QinetiQ, with Dstl, also led an industry team including BAE Systems, Thales and Seebyte to provide the event’s overall command and control system: one aboard the multi-purpose auxiliary ship SD Northern River and the others on the LTPA Ranges at Hebrides and BUTEC. This contract was worth a further £4.2m.
Outcomes: notable firsts
"UK’s biggest-ever mass deployment of ocean gliders"
Among its many firsts, Unmanned Warrior delivered the first direct comparative mine hunting trials between manned and unmanned platforms, the largest coordinated glider fleet in the UK covering a huge area providing near-real-time oceanographic data, more than 200 hours of unmanned intelligence surveillance flights including multiple first flights in UK airspace of unmanned aerial vehicles, and managing an integrated airspace covering both manned and unmanned operations.

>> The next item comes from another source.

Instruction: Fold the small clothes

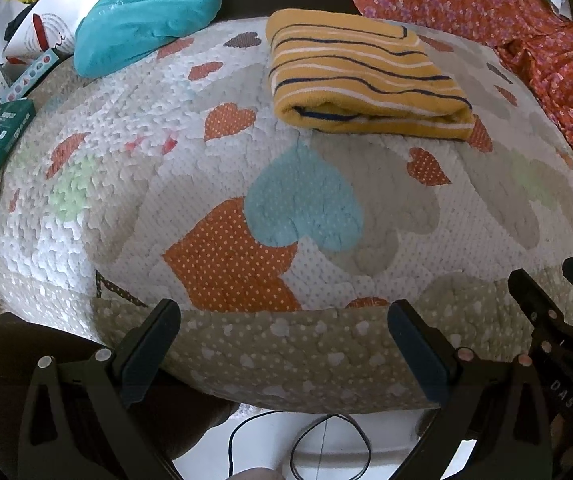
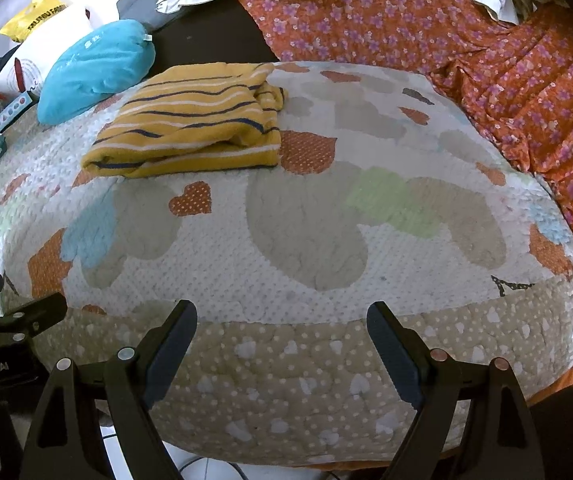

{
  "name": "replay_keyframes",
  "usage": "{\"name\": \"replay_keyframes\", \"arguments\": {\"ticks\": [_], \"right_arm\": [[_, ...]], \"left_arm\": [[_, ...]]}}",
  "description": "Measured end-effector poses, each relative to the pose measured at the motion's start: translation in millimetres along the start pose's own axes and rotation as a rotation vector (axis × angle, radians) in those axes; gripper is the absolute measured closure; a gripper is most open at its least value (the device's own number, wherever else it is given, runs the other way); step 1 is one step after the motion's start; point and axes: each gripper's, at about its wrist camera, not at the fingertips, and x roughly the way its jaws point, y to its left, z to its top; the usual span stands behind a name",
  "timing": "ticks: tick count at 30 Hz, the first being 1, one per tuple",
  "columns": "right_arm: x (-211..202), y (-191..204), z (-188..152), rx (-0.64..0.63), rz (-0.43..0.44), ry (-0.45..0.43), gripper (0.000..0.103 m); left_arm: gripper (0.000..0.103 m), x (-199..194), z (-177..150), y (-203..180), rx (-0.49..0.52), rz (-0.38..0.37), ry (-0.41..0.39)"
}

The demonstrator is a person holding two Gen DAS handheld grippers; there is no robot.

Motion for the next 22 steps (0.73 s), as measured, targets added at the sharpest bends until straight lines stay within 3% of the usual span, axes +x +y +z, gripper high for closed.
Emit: {"name": "replay_keyframes", "arguments": {"ticks": [13,22], "right_arm": [[-1,7,-2,-0.016,-0.003,0.003,0.013],[-2,9,-2,-0.017,0.001,0.0,0.013]], "left_arm": [[0.0,3,0,0,0.0,-0.012,0.012],[0.0,-1,-2,-9,0.04,0.018,-0.008]]}}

Commander Peter Pipkin, the Royal Navy’s Maritime Capability, Surface Combatants - Combat Systems & Fleet Robotics Officer, described Unmanned Warrior as a “resounding success” with overwhelmingly positive feedback for “the largest, most diverse demonstration of its kind. Everyone commented particularly on the collaborative ethos.”
Unmanned Warrior was highly successful, in terms of showcasing the LTPA as a framework for the more innovative use of MOD facilities and in its primary goal of raising the profile of unmanned systems to the 150 VIPs at the QinetiQ-operated Ranges and the Centre for Maritime Intelligent Systems in Portsmouth. Guests included naval and industrial representatives from 18 countries. In support of wider LTPA and MOD objectives, QinetiQ’s Bill Biggs says experimentation and demonstrations on this scale “are vitally important to unlock new operational concepts, to enable us to work in partnership with the end customer to fund and develop new systems.”